** Task **
Select, from the data, each line where "kindly" occurs.

Records excerpted from a collection

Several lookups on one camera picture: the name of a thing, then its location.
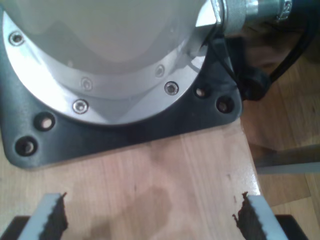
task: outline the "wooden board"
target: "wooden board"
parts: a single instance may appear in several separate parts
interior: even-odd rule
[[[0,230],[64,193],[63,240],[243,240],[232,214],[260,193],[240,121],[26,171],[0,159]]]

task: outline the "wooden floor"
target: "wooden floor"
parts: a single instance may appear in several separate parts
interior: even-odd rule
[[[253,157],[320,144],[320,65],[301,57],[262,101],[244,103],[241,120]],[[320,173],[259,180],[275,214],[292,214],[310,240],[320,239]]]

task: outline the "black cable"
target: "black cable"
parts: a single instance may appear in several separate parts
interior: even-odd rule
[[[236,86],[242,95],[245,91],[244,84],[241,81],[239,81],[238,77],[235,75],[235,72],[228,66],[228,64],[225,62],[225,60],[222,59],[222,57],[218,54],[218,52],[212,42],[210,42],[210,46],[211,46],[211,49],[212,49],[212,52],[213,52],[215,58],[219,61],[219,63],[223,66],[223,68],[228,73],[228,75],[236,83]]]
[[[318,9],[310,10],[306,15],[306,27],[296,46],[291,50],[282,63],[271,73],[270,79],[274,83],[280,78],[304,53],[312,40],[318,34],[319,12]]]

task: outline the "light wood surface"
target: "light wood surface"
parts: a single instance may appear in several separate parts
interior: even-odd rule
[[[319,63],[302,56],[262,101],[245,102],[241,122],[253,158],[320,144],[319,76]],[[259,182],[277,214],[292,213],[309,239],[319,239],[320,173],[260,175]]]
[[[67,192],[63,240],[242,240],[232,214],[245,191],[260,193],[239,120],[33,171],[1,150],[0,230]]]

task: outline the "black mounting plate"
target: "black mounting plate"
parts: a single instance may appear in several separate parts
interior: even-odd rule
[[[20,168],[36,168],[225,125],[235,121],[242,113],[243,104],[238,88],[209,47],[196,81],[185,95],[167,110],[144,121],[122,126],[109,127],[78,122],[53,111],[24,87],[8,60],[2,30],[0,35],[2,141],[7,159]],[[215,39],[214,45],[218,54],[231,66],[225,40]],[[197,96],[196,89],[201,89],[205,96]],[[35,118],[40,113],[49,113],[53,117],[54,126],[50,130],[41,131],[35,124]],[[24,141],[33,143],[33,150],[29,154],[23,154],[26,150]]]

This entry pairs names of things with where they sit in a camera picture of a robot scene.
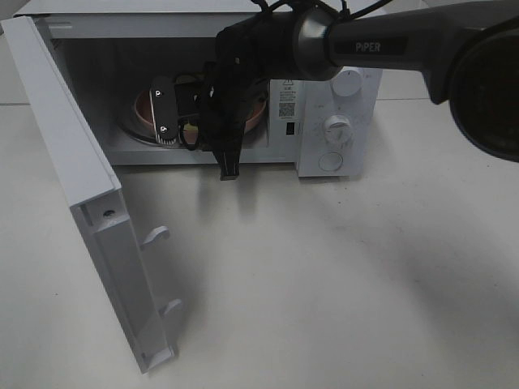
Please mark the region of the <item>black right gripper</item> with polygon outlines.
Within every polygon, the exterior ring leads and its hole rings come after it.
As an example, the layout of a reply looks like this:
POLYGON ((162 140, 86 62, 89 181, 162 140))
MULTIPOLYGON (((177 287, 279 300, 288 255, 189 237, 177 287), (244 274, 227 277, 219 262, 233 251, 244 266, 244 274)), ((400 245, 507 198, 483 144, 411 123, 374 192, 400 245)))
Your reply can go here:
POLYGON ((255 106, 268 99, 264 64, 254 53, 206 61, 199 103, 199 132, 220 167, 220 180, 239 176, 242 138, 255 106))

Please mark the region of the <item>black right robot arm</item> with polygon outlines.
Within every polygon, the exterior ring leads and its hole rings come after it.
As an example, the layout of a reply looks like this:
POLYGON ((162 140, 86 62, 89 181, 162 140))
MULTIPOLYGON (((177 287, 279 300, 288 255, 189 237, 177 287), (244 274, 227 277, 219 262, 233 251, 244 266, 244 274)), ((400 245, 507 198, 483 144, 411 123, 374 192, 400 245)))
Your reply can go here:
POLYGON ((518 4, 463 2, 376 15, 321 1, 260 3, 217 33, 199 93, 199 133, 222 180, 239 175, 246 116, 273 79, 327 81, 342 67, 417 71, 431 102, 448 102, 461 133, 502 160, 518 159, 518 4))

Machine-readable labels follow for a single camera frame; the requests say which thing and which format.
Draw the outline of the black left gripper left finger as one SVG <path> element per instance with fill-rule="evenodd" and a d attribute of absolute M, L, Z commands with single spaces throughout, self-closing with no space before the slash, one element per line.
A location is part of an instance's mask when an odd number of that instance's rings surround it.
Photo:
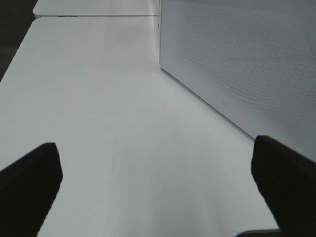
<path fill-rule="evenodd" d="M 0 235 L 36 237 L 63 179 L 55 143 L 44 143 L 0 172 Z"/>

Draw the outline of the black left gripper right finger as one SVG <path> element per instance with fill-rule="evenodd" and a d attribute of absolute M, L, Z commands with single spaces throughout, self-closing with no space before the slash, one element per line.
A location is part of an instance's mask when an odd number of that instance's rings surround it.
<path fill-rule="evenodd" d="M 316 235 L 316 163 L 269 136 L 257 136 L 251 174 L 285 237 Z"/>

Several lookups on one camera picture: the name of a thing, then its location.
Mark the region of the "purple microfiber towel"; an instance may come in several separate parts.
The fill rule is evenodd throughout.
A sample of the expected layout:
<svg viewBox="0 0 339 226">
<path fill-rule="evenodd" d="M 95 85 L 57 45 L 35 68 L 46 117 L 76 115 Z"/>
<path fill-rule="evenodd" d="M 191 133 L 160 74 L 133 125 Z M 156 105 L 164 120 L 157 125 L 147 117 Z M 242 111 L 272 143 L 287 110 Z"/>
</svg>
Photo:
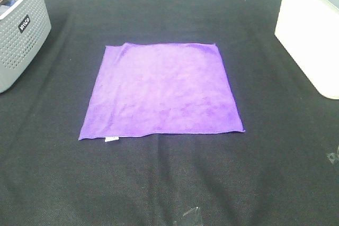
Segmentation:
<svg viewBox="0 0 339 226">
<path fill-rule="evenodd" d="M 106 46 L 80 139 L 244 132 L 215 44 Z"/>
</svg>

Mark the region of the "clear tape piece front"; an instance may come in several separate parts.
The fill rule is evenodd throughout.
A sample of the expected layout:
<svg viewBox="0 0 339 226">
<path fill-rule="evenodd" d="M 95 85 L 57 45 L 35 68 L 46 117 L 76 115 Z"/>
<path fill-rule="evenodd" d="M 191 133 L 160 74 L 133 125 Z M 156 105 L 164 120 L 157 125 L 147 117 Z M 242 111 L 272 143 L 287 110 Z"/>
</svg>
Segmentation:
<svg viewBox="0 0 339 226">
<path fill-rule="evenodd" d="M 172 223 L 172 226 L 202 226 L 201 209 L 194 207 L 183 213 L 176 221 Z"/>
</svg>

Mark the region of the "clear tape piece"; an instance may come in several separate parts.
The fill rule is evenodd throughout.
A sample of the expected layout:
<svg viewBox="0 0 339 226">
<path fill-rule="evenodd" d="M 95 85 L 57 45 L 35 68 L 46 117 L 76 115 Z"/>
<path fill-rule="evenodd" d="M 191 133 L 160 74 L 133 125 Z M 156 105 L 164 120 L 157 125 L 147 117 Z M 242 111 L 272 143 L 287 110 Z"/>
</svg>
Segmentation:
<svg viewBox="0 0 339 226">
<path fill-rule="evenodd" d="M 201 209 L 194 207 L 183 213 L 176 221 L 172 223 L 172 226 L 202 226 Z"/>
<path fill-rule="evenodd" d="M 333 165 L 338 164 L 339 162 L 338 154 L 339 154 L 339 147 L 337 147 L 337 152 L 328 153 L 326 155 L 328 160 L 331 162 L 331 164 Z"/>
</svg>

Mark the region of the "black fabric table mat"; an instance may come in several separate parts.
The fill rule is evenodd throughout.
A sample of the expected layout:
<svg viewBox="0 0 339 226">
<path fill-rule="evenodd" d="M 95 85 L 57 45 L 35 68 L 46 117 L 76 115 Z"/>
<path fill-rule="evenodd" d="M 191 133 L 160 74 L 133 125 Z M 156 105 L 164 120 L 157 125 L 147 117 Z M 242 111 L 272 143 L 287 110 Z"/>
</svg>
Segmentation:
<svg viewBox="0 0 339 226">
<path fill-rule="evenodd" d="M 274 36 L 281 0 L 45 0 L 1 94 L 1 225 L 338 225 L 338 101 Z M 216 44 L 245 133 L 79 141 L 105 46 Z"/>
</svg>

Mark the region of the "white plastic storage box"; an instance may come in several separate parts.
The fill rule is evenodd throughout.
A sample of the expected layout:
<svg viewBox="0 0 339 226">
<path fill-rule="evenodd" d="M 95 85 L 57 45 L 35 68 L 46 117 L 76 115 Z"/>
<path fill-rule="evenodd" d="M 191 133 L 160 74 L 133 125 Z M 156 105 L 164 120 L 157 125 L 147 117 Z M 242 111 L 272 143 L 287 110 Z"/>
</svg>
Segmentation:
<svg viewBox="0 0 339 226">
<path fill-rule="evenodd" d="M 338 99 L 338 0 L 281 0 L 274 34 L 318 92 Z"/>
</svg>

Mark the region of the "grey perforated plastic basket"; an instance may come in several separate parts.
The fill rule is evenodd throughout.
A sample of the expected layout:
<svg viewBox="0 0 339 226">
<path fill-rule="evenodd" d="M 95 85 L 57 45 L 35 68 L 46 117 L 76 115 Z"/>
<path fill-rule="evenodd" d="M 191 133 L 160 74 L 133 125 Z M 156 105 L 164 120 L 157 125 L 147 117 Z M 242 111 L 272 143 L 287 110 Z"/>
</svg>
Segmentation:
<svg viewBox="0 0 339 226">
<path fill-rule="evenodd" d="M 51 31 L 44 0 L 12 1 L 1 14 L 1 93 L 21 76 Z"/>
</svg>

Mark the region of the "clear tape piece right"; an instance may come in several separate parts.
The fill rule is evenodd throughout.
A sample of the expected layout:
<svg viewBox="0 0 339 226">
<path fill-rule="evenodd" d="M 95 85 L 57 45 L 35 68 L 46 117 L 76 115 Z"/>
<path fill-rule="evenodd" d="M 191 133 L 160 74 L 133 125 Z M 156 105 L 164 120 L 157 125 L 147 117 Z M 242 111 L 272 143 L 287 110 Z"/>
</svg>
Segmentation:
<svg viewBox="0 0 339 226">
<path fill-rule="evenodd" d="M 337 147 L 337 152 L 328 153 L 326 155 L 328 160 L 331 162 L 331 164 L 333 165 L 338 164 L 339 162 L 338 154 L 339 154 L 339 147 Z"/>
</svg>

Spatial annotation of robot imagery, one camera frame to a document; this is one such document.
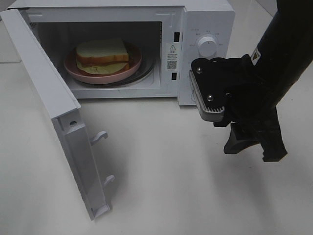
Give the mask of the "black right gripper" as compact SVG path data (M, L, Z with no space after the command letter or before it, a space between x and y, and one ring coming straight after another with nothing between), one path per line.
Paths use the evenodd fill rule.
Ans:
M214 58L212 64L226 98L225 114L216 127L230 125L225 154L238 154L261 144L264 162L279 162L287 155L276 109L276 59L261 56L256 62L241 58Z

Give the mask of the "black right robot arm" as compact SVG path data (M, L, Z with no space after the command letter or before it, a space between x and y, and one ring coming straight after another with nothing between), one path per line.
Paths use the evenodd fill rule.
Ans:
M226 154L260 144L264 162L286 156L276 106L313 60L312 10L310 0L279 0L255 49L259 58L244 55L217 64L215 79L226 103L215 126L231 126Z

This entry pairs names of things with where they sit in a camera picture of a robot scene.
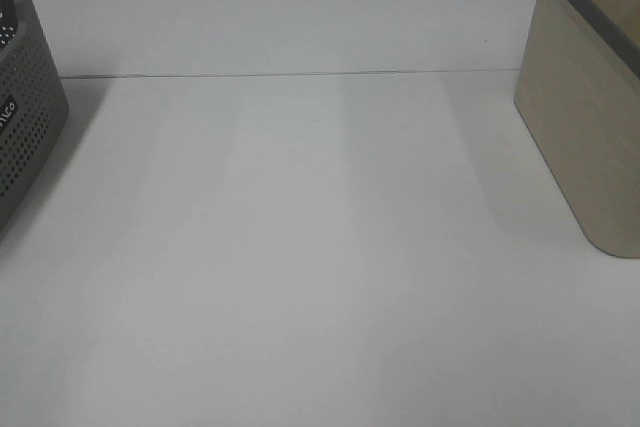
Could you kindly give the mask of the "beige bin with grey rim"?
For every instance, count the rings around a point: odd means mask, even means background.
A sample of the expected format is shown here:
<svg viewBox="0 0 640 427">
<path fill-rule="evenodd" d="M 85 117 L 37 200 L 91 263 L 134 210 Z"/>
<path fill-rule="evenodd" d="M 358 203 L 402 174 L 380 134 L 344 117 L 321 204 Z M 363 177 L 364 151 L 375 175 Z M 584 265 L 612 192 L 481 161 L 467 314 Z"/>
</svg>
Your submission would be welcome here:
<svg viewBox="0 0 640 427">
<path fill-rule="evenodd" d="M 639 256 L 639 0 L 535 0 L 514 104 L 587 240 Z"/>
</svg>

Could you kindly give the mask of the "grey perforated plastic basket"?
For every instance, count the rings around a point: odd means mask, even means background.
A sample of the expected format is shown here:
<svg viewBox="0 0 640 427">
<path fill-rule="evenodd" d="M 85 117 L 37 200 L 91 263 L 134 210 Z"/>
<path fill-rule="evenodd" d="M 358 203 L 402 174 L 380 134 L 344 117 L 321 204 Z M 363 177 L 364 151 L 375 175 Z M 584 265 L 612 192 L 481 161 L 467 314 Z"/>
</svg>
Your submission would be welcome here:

** Task result **
Could you kindly give the mask of the "beige bin with grey rim"?
Could you kindly give the mask of the "grey perforated plastic basket"?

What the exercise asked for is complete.